Before that people bought what they needed, when they needed it.
Need to carry stuff, buy a cart.
Need to sit down, buy a chair.
Need to sleep, buy a bed.
Everything just fulfilled a function.
You had a need for something, a craftsman would make it for you.
It was mass-production that created the need for designers.
Suddenly things were made by machines.
Things weren’t just made as one-offs when you needed them.
Someone had to draw up the blueprints before the factory started turning out thousands of identical products.
The guy who drew up the blueprints was a draughtsman, but because thinking was involved he was called a designer.
Early designs were about simplicity of manufacture.
Making sure all the parts could be made by the machines.
So designers were very practical people.
They solved problems.
Gradually, machinery became able to build better things, more powerful, faster things.

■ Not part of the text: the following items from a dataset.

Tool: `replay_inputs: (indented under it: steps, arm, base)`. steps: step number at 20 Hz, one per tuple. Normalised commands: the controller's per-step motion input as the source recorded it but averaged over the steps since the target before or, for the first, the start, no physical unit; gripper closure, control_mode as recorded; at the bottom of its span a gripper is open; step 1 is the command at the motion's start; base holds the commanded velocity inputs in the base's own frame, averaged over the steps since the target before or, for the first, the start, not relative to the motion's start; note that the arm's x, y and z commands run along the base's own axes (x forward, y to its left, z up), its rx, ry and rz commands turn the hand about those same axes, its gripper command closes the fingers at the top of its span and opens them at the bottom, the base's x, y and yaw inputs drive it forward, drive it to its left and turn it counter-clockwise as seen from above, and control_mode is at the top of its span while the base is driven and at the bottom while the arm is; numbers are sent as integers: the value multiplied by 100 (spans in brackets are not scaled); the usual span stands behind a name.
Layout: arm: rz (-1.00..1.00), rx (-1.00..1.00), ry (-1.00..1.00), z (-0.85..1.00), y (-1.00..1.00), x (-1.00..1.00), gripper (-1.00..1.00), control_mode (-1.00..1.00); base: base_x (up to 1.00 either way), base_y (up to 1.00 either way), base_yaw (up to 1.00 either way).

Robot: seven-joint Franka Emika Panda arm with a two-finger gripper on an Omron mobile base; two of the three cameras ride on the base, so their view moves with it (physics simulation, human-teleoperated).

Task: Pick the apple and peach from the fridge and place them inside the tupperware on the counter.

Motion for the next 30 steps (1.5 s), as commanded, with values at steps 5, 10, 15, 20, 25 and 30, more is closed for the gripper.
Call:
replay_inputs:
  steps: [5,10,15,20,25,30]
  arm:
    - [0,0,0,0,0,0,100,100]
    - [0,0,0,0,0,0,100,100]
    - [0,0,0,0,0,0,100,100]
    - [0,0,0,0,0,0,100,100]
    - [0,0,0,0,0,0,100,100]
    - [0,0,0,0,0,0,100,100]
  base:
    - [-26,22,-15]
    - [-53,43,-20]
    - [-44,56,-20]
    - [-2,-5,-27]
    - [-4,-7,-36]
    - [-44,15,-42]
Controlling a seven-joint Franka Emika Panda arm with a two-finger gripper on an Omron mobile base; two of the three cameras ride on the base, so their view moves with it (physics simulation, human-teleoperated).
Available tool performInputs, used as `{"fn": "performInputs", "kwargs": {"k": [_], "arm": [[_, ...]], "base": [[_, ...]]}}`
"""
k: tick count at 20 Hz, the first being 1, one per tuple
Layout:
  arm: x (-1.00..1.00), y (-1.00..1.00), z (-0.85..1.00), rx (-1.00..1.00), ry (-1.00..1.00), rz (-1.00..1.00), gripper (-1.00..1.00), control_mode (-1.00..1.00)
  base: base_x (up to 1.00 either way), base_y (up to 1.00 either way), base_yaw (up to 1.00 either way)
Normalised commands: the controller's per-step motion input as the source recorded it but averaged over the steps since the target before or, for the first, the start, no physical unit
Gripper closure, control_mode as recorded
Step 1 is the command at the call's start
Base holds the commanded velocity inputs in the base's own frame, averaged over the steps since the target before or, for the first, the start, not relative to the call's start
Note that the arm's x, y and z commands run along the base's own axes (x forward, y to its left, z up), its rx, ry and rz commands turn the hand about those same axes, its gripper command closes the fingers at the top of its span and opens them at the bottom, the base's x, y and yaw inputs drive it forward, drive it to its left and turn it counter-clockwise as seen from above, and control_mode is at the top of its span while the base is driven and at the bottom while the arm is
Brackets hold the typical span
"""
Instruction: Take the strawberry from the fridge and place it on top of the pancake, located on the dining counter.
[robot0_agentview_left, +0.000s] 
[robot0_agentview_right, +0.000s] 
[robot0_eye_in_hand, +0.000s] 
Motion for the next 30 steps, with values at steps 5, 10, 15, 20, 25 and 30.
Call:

And that created a new problem to solve.
As things went faster, air resistance made it more difficult.
Lots of different shapes were tested in wind-tunnels.
And they found that nature had already developed shapes to combat resistance.
Nature formed these shapes to slide through the stream of resistance.
So it became known as a ‘streamline’ shape.
And streamlining became a practical solution for anyone designing objects to travel fast through resistance.
Airliners, trains, fast cars, submarines, fast boats, motorbikes.
In fact streamlining became the look of everything modern.
And of course, manufacturers wanting their products to look modern, so they wanted them to look streamlined.
And it was the emergence of the designer superstar.
Designers like Raymond Loewy and Norman Bel Geddes.
When a client said he wanted something designed, he didn’t mean he wanted a problem solved, he meant he wanted it to look streamlined.
And streamlining became the fashionable form of decoration.
But it wasn’t functional anymore.
It was something to use even where it had no relevance.
Designers were producing streamlined radios, streamlined chairs, streamlined toasters, streamlined slide-projectors, streamlined pencil-sharpeners.
Objects that never even moved, things that would never encounter air-resistance, were streamlined.
Hair-dryers, prams, kettles, cameras, steam-irons, desk-lamps, vacuum cleaners, even staplers.
Streamlining went from being a valuable design solution for fast-moving objects to just another decoration.
And designers stopped being practical people and they became decorators.
Do you notice how we do that with all new thinking?
We take genuine innovations, like digital or social media, that start out as great solutions, genuine game-changers for thinking.
Something incredibly useful in the right place on the right problem.
Then we assume it’s the answer to everything.
And we unthinkingly apply it everywhere, whether it works or not, whether it’s needed or not.
Until we turn it into just another decoration?
As much use as a streamlined stapler.